Would you set down the data below exactly as shown?

┄┄┄┄┄┄┄┄┄┄

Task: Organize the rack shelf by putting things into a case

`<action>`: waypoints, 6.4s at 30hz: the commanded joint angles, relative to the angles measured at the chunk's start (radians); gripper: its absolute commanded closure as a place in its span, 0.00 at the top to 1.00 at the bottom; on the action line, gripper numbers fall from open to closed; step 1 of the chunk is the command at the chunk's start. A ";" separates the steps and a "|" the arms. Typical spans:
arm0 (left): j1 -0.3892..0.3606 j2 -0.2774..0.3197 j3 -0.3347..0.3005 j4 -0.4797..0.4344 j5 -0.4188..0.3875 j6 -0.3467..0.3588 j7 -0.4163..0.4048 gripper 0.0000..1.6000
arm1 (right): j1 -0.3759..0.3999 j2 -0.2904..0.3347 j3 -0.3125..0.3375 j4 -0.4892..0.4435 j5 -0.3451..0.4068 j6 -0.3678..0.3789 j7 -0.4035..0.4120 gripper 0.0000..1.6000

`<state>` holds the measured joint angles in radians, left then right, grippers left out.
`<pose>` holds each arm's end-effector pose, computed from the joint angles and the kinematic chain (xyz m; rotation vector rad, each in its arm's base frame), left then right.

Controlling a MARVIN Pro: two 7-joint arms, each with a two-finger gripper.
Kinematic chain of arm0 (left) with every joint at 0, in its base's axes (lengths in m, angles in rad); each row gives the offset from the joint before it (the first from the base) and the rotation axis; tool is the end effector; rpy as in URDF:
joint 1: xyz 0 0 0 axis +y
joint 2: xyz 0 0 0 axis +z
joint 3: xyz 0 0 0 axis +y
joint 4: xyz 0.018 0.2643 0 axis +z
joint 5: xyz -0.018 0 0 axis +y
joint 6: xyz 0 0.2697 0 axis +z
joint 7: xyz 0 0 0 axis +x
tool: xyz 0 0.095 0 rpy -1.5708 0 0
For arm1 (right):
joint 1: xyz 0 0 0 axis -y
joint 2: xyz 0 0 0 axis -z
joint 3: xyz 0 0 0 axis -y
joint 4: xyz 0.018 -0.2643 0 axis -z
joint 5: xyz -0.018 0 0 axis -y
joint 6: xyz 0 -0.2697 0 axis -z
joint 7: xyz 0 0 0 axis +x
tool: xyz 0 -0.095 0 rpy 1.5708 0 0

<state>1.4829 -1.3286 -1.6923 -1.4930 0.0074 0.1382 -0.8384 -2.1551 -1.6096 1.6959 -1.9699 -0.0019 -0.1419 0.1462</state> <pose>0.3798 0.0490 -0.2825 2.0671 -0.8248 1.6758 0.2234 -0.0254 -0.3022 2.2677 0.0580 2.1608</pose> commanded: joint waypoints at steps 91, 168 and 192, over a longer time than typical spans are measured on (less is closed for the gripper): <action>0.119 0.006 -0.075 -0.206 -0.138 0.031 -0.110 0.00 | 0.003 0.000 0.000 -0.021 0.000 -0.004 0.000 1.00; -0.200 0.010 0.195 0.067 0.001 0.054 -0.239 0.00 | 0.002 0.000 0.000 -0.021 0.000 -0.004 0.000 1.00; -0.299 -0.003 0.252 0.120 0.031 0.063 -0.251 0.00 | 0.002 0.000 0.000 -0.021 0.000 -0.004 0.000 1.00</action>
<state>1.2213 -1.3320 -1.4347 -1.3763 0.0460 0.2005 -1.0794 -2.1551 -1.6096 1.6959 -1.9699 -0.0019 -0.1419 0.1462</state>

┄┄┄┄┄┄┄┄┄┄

• **Response to the exercise**:
Task: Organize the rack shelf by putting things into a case

`<action>`: waypoints, 6.4s at 30hz: the commanded joint angles, relative to the angles measured at the chunk's start (radians); gripper: its absolute commanded closure as a place in its span, 0.00 at the top to 1.00 at the bottom; on the action line, gripper numbers fall from open to closed; step 1 of the chunk is the command at the chunk's start. A ";" separates the steps and a "|" the arms. Typical spans:
arm0 (left): j1 -0.3892..0.3606 j2 -0.2774..0.3197 j3 -0.3347..0.3005 j4 -0.4797..0.4344 j5 -0.4188..0.3875 j6 -0.3467..0.3588 j7 -0.4163..0.4048 gripper 0.0000..1.6000
arm1 (right): j1 -0.3759..0.3999 j2 -0.2904..0.3347 j3 -0.3125..0.3375 j4 -0.4892..0.4435 j5 -0.3451..0.4068 j6 -0.3678..0.3789 j7 -0.4035..0.4120 gripper 0.0000..1.6000

`<state>` holds the measured joint angles in radians, left then right, grippers left out.
`<pose>` holds each arm's end-effector pose, computed from the joint angles and the kinematic chain (xyz m; rotation vector rad, each in its arm's base frame), left then right.

Controlling a MARVIN Pro: two 7-joint arms, each with a two-finger gripper.
Kinematic chain of arm0 (left) with every joint at 0, in its base's axes (lengths in m, angles in rad); each row gives the offset from the joint before it (the first from the base) and the rotation axis; tool is the end effector; rpy as in URDF:
joint 1: xyz 0 0 0 axis +y
joint 2: xyz 0 0 0 axis +z
joint 3: xyz 0 0 0 axis +y
joint 4: xyz 0.018 0.2643 0 axis +z
joint 5: xyz -0.018 0 0 axis +y
joint 6: xyz 0 0.2697 0 axis +z
joint 7: xyz 0 0 0 axis +x
tool: xyz 0 0.095 0 rpy -1.5708 0 0
For arm1 (right):
joint 1: xyz 0 0 0 axis -y
joint 2: xyz 0 0 0 axis -z
joint 3: xyz 0 0 0 axis -y
joint 4: xyz 0.018 -0.2643 0 axis -z
joint 5: xyz -0.018 0 0 axis -y
joint 6: xyz 0 -0.2697 0 axis -z
joint 7: xyz 0 0 0 axis +x
tool: xyz 0 -0.095 0 rpy 1.5708 0 0

<state>1.4829 -1.3286 -1.6923 -1.4930 0.0074 0.1382 -0.8384 -2.1551 -1.6096 1.6959 -1.9699 -0.0019 -0.1419 0.1462</state> <pose>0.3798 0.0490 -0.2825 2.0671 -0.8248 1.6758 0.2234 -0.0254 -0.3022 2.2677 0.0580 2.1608</pose> commanded: joint waypoints at steps 91, 168 and 192, over a longer time than typical spans are measured on (less is closed for the gripper): <action>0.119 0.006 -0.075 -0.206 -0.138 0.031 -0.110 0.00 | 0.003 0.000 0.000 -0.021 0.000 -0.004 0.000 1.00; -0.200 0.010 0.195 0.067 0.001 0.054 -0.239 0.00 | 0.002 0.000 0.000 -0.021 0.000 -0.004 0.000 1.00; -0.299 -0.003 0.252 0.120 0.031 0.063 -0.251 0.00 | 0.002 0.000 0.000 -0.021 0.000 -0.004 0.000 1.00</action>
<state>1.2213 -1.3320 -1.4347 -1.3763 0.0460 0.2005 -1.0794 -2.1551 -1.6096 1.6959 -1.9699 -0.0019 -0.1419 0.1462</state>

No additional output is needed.